Repeat exactly the lines from the start of the entries below through the line containing "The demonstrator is". Omit the rest.

Collection entries
───
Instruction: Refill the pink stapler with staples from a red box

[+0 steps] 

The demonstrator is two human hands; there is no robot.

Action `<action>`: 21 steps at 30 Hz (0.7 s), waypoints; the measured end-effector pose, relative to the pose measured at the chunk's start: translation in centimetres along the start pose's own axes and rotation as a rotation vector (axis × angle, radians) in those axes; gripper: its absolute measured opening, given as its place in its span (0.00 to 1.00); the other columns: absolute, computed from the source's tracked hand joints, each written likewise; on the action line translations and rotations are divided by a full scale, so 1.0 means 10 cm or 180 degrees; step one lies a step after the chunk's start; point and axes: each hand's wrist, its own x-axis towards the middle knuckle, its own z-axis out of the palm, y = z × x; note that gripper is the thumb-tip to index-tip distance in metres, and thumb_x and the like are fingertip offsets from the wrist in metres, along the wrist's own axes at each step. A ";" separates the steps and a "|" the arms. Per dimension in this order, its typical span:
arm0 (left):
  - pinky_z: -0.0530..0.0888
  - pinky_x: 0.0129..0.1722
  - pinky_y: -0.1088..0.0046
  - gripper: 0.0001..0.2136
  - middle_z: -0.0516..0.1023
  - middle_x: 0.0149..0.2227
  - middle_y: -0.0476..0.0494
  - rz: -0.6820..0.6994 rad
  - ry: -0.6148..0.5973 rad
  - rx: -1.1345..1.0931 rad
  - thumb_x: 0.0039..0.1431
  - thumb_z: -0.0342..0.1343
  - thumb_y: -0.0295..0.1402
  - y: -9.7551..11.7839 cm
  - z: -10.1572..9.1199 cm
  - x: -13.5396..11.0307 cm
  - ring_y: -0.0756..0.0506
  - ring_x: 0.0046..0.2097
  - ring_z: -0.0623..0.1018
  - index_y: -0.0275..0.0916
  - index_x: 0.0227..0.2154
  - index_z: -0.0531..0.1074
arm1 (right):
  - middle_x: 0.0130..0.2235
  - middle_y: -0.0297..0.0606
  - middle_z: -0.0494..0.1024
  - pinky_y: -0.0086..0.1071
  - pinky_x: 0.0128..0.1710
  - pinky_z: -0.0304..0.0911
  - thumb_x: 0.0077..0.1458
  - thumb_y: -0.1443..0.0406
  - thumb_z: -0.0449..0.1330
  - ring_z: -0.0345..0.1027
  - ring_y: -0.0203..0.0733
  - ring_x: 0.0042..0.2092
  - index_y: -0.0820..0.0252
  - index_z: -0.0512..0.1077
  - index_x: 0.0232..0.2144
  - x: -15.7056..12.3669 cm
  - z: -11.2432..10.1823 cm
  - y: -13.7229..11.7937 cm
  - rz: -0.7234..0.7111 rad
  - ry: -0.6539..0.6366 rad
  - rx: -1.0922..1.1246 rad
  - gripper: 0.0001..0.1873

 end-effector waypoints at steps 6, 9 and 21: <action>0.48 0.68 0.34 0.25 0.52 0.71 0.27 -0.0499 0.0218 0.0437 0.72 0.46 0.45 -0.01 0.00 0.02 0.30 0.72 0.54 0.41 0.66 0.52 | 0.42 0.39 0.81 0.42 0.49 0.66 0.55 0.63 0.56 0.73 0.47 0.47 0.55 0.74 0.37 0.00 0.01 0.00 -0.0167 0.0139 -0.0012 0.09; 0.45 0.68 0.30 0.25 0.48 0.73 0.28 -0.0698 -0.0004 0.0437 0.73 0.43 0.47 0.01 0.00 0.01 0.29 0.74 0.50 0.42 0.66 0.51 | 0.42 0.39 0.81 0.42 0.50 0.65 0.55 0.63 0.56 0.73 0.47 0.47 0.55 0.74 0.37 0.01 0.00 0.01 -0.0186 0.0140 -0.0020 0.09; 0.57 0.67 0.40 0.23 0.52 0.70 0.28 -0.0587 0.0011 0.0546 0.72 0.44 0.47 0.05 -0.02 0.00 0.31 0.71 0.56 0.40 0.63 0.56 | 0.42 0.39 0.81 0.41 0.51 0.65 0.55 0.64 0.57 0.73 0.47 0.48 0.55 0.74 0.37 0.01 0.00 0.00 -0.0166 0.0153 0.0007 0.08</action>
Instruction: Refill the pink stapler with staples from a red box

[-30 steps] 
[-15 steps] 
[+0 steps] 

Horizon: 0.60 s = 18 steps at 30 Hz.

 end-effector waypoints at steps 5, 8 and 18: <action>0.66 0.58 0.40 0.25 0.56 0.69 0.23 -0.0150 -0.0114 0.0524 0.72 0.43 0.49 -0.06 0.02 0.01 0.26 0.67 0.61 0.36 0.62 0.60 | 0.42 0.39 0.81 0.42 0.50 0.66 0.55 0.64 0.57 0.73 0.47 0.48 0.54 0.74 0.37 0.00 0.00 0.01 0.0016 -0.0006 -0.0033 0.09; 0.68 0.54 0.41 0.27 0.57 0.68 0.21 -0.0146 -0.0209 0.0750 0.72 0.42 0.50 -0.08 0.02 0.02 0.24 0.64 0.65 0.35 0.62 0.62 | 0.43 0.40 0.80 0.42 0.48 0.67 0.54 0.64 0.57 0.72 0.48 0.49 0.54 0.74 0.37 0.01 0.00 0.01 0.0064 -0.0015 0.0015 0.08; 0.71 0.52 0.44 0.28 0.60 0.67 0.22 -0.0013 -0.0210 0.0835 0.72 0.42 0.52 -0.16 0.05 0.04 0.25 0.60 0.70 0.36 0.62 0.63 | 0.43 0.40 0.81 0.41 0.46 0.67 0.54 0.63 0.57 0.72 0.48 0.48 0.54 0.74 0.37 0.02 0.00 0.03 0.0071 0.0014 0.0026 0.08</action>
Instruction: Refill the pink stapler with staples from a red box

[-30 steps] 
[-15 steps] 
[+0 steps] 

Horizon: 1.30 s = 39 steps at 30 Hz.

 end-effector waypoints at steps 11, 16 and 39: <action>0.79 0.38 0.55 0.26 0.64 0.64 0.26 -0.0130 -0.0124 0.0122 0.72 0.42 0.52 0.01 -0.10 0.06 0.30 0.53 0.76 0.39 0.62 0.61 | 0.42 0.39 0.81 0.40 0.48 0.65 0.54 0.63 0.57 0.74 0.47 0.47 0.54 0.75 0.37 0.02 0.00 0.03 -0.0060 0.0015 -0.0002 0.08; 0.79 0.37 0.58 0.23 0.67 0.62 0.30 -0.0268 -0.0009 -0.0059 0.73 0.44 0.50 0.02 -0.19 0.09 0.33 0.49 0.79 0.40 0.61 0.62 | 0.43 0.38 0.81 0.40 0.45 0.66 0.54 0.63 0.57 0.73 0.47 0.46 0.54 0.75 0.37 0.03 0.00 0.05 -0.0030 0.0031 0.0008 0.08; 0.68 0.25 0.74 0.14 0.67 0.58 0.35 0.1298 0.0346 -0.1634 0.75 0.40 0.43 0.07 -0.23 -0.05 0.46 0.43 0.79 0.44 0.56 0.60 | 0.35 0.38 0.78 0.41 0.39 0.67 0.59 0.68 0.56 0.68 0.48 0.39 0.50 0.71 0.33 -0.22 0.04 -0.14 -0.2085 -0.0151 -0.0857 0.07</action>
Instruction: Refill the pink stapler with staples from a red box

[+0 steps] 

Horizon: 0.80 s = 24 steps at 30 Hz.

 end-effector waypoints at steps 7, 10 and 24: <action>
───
- [Finished exercise]:
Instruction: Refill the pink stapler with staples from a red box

[+0 steps] 

The demonstrator is two human hands; there is no robot.

No further output is required, since the answer is complete.